◆ **What you will do**:
For the word "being", state how many lines of the records include it, with no other text.

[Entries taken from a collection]
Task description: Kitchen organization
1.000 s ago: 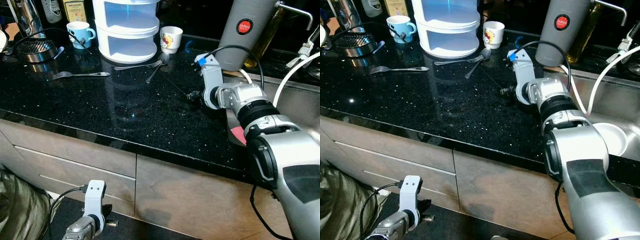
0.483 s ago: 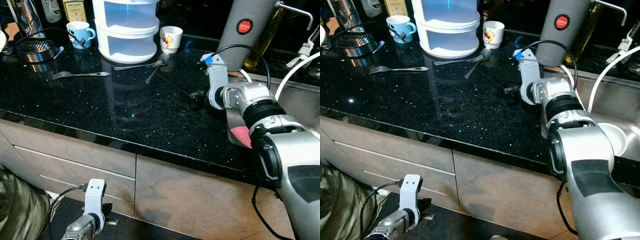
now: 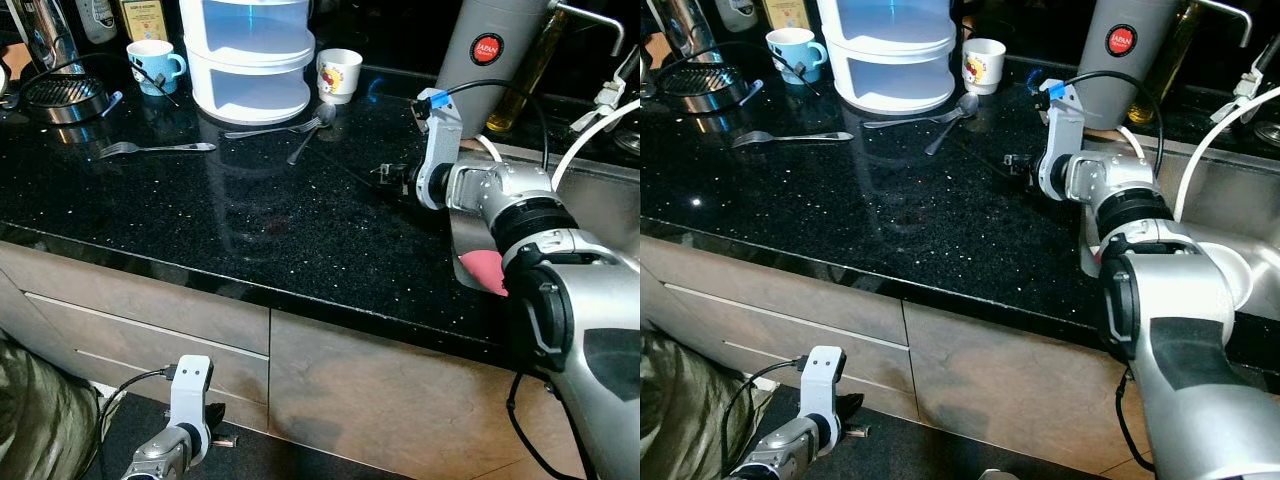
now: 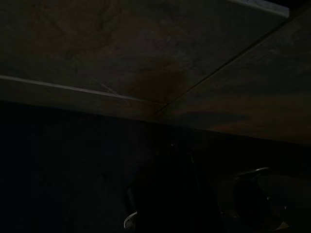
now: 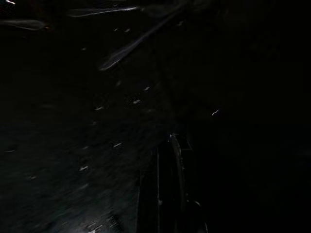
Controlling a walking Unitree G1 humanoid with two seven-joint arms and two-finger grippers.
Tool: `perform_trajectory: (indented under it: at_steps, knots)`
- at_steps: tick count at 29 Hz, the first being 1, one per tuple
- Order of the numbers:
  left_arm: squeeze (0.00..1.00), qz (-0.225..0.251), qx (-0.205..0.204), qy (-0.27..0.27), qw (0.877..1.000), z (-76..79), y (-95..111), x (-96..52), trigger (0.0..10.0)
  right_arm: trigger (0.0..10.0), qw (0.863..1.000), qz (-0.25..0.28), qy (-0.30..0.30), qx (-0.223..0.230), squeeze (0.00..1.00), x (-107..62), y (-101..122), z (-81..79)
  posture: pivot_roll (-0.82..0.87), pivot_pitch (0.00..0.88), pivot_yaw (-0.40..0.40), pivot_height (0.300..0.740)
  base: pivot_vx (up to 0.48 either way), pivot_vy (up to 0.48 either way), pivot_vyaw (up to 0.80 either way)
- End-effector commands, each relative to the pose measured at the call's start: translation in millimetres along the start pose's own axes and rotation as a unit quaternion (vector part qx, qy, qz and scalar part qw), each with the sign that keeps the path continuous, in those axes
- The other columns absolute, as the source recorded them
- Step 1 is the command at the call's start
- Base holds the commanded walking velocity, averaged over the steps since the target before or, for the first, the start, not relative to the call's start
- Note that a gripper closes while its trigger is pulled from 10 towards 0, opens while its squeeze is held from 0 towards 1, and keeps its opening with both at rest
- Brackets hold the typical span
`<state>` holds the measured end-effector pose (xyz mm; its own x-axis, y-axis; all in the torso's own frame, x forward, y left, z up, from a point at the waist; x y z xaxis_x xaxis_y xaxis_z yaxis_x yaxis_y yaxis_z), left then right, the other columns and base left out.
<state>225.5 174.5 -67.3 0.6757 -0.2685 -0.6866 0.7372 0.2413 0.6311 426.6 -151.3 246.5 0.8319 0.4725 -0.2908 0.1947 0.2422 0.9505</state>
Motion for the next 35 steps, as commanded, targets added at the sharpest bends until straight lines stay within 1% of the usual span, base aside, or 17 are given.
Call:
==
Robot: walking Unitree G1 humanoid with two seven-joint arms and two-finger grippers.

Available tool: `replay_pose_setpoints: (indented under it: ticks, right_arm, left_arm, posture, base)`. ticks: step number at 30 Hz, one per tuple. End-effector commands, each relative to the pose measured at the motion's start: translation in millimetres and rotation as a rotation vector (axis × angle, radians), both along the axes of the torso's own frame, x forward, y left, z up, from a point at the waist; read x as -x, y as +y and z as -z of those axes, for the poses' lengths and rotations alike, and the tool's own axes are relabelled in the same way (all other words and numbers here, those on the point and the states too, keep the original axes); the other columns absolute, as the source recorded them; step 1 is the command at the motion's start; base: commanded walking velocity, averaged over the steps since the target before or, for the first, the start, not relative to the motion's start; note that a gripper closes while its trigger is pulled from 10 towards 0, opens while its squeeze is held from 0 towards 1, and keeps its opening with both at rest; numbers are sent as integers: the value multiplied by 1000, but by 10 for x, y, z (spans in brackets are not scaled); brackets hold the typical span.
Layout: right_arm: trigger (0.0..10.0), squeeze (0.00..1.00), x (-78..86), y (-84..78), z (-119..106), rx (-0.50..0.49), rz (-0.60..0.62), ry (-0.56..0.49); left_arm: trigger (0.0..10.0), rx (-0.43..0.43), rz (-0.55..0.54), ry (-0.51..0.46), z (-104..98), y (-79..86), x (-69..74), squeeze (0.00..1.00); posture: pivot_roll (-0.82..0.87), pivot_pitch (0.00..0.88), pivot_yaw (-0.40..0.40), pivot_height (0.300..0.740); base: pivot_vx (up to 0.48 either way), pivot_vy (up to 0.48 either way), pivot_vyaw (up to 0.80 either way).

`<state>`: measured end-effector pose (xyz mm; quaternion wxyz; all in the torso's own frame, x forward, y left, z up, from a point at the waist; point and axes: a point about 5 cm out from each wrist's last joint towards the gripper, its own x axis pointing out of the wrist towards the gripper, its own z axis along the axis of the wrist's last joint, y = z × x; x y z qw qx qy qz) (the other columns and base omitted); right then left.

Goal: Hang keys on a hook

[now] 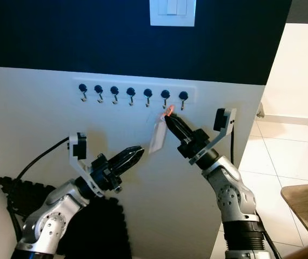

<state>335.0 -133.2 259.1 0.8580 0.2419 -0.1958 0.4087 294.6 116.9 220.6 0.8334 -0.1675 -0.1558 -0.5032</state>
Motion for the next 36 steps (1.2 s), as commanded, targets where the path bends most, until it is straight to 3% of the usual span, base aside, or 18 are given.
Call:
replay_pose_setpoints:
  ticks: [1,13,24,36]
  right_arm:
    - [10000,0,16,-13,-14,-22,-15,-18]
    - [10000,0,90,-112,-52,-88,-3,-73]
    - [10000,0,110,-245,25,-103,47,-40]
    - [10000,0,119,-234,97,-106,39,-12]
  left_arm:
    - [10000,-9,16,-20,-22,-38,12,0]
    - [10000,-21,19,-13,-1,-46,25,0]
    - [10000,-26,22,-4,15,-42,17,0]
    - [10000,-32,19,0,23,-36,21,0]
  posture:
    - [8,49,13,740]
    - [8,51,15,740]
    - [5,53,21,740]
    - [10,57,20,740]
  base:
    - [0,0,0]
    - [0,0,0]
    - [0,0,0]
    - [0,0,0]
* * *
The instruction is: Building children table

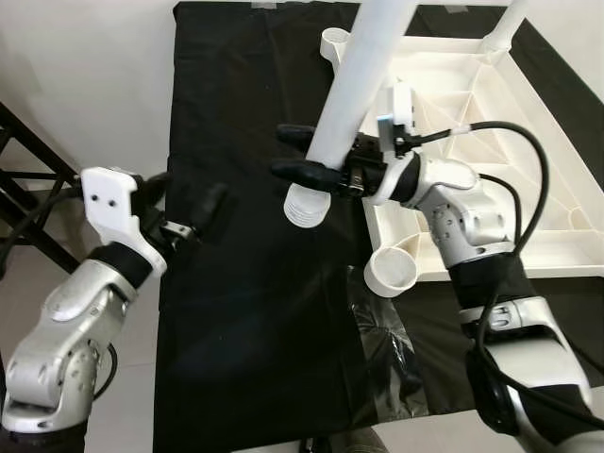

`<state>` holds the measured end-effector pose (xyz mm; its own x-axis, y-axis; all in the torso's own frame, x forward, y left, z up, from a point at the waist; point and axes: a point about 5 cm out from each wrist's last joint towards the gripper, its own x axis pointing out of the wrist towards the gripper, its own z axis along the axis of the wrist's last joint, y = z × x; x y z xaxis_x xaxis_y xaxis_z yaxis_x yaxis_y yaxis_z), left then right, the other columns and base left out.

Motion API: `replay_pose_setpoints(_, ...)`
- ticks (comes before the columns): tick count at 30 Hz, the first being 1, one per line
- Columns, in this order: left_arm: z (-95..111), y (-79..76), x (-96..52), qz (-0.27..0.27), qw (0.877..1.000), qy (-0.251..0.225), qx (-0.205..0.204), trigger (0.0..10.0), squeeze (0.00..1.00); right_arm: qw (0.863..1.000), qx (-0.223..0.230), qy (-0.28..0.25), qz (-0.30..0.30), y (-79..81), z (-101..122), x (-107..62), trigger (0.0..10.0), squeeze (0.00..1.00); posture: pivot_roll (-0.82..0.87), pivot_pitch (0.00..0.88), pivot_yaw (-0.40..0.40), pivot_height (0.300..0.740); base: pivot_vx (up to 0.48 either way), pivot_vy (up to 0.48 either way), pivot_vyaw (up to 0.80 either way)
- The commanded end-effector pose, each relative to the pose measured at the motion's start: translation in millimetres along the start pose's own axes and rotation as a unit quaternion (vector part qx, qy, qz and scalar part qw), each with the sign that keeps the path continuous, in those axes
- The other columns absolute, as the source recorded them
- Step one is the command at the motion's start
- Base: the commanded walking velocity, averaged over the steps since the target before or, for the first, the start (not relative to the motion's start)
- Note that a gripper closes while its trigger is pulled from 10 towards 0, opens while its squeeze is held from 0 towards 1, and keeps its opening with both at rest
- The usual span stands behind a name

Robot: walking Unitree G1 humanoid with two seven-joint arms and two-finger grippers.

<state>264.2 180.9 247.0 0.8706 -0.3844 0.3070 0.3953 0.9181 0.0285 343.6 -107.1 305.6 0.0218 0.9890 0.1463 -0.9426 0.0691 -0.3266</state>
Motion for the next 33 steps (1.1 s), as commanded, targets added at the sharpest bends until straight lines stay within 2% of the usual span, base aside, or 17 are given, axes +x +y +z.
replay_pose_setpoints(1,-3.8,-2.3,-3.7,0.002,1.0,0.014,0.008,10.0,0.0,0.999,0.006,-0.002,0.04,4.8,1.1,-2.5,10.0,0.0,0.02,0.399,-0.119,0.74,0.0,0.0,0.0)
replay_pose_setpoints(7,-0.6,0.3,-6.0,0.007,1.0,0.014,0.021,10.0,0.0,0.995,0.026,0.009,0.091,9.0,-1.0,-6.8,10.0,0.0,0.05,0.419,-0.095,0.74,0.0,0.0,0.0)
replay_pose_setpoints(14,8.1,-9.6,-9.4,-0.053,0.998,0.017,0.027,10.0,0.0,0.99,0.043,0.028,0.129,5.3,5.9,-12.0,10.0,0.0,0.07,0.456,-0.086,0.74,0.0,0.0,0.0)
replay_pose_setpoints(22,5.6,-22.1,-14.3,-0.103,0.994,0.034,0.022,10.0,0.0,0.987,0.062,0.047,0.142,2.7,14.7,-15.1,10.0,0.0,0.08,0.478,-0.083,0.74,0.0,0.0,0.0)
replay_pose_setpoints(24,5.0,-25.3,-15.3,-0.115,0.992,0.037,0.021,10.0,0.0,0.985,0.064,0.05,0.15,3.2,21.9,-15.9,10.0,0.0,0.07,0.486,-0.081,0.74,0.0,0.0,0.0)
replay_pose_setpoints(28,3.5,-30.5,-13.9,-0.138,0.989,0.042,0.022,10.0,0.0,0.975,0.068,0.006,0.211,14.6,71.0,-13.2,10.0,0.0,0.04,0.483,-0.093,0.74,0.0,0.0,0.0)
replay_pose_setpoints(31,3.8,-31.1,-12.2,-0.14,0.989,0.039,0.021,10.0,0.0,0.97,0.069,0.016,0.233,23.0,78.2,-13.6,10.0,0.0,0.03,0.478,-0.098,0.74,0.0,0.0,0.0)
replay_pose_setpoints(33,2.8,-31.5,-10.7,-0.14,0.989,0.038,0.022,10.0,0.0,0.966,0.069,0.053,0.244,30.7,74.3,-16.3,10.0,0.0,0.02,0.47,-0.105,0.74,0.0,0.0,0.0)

◆ **Task answer**:
2